NO·, as a gaseous free radical, plays a role in physiological processes and in pathophysiological conditions. The level of NO· is increased due to the activity of inducible nitric oxide synthase (iNOS), anion superoxide (O2·) resulting from ethanol metabolism and neutrophils (Tamura et al. 2013; Kwiecien et al. 2002). Thus, NO· is prone to react with O2· that results in proxy nitrite (ONOO). This later free radical is a species with cellular toxicity that can oxidize various cellular components, disrupt cellular processes, disrupt cellular signaling pathways, and induce cell death. Interestingly, ethanol consumption is associated with increased expression of iNOS, which leads to increase NO· levels.

Along with this evidence, we also found increased NO· production in response to ethanol-induced gastric ulcer. Therefore, this could be attributable to the increased induction of iNOS expression, which in this context can be noted in the study of Yu et al. (2014). Li et al. (2015) also reported that ethanol gavage significantly increased serum NO· levels and iNOS expression in the ethanolic group compared to the normal group.

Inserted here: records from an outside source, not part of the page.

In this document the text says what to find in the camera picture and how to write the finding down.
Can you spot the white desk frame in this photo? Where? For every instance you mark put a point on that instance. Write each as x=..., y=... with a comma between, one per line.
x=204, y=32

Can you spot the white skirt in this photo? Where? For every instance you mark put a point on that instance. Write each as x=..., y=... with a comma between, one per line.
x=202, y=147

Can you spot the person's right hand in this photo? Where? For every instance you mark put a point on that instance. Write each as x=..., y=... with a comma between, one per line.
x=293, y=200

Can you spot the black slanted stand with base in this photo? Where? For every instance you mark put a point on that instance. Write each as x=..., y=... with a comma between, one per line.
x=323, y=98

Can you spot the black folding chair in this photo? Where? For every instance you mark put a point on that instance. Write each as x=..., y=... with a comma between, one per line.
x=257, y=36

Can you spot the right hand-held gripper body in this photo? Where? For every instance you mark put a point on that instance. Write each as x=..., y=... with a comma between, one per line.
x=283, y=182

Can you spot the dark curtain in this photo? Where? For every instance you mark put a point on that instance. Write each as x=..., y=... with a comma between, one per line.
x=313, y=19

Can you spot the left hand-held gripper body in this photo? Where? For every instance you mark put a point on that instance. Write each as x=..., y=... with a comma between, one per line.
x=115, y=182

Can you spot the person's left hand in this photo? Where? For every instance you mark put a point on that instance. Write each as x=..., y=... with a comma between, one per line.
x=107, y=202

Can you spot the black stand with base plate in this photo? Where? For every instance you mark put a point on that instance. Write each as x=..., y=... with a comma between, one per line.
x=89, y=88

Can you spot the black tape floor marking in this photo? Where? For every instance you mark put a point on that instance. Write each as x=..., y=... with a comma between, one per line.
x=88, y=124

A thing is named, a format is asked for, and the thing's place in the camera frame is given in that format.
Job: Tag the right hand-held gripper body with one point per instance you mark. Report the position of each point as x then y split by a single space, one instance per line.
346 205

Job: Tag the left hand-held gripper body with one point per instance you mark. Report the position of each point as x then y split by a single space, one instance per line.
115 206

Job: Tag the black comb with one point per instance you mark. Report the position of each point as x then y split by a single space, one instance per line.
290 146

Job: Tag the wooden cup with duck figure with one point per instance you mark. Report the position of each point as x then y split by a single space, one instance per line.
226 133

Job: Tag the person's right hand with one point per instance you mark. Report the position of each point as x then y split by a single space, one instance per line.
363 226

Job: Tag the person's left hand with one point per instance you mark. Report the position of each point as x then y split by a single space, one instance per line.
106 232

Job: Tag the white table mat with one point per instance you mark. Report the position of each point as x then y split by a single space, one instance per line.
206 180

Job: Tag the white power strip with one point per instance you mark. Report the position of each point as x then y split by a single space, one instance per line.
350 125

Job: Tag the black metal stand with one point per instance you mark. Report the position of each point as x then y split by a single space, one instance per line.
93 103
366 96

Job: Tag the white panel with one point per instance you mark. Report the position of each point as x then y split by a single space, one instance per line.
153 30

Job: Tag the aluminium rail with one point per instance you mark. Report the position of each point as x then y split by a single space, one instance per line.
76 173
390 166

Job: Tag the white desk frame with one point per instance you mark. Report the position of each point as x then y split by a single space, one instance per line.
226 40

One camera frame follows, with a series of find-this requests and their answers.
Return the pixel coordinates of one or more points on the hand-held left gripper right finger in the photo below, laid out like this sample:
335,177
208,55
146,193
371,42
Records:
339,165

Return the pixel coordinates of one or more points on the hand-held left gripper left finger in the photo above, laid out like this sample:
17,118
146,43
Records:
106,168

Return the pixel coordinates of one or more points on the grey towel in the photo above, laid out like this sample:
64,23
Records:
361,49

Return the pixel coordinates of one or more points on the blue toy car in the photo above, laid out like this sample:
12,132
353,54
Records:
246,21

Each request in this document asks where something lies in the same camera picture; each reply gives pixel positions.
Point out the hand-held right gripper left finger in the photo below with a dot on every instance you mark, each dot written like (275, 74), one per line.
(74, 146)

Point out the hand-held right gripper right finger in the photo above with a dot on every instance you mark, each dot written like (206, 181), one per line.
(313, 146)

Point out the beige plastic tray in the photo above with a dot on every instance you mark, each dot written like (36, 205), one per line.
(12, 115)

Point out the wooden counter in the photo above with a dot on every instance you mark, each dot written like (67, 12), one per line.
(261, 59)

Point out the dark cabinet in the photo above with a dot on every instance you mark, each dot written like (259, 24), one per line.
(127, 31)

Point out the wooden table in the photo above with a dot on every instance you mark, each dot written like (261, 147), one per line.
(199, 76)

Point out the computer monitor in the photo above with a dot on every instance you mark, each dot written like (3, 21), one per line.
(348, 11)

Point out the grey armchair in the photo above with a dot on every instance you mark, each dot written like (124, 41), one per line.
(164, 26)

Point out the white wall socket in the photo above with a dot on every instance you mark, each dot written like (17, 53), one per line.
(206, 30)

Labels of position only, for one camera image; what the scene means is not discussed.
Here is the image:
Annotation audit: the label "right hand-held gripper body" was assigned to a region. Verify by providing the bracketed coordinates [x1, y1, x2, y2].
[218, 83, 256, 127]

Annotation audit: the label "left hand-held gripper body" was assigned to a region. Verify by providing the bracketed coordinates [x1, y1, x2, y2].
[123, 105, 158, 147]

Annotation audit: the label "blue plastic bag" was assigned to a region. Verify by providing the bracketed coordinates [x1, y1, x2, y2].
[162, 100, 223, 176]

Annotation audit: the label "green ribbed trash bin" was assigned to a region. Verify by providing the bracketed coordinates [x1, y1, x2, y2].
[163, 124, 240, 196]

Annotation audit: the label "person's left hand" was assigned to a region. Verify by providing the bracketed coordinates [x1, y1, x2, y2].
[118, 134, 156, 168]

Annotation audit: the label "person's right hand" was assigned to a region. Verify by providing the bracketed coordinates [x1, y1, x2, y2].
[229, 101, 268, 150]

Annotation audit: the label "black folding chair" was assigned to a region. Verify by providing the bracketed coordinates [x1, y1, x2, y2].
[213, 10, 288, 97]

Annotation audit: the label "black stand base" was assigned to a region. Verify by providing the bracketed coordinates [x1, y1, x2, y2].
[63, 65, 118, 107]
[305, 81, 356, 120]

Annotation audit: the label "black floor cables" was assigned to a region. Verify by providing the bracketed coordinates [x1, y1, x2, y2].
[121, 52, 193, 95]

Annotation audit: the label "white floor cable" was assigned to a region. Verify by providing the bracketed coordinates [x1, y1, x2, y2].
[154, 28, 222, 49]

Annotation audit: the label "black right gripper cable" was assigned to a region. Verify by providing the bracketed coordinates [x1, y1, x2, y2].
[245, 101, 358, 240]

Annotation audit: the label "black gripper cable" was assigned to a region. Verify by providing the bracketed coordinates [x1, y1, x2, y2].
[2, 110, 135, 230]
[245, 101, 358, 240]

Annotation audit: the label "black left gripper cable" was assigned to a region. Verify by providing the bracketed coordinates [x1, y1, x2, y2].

On the other hand, NO· as a vasodilator factor with a short half-life regulates vascular and nutrient blood flow. It maintains epithelial integrity in the stomach by regulation of mucus barrier. Also, most importantly, it has a pivotal role in the angiogenesis, tissue regeneration, and ulcer healing (Moawad et al. 2019). As a result, in the present study, its reduction in the gastric tissue of the ethanol group may be caused by increased ONOO and oxidative damage and the decreased endothelial nitric oxide synthase (eNOS) expression as a protective factor. Besides, direct-ethanol damage on epithelial cells and sub-mucosal endothelial vessels might also contribute to the reduction in the gastric tissue. According to Zhang et al. (2020), this event leads to the rupture of blood capillaries and reduced blood flow in these vessels (Elliott and Wallace 1998). Numerous studies have also confirmed that NO· level of gastric mucosa in rats under ethanol gavage was significantly decreased (Sidahmed et al. 2013; Arab et al. 2015, 2019; Rouhollahi et al. 2014). In this study, EPE improved the antioxidant defence system (by participating in free radical scavenging). It probably leads to a change in the nitric oxide system (by reducing iNOS expression and increasing eNOS expression) during ethanol-induced oxidative damage.

Conclusion

Based on the results, it can be concluded that the mechanisms which are involved in damaging the gastric mucosa after ethanol administration, include the overproduction of free radicals, reduction of internal antioxidants, and increase of acid secretion. In this study, EPE's protective effect on the prevention of ethanol-induced gastric ulcers depends on the antioxidant effect of phenolic, flavonoid compounds, and possibly glycosides and coumarin derivatives, which are available in the plant. With an increasing dose of EPE, the amount of these compounds in the extract are elevated; thus, the protective effect of EPE is subsequently increased. Therefore, EPE's main mechanism in preventing gastric ulcers is due to the scavenging of free radicals caused by ethanol and its synergistic effect, which causes increased levels of CAT, GSH, and tissue nitric oxide and decreased levels of ROS, lipid peroxidation, and PCO.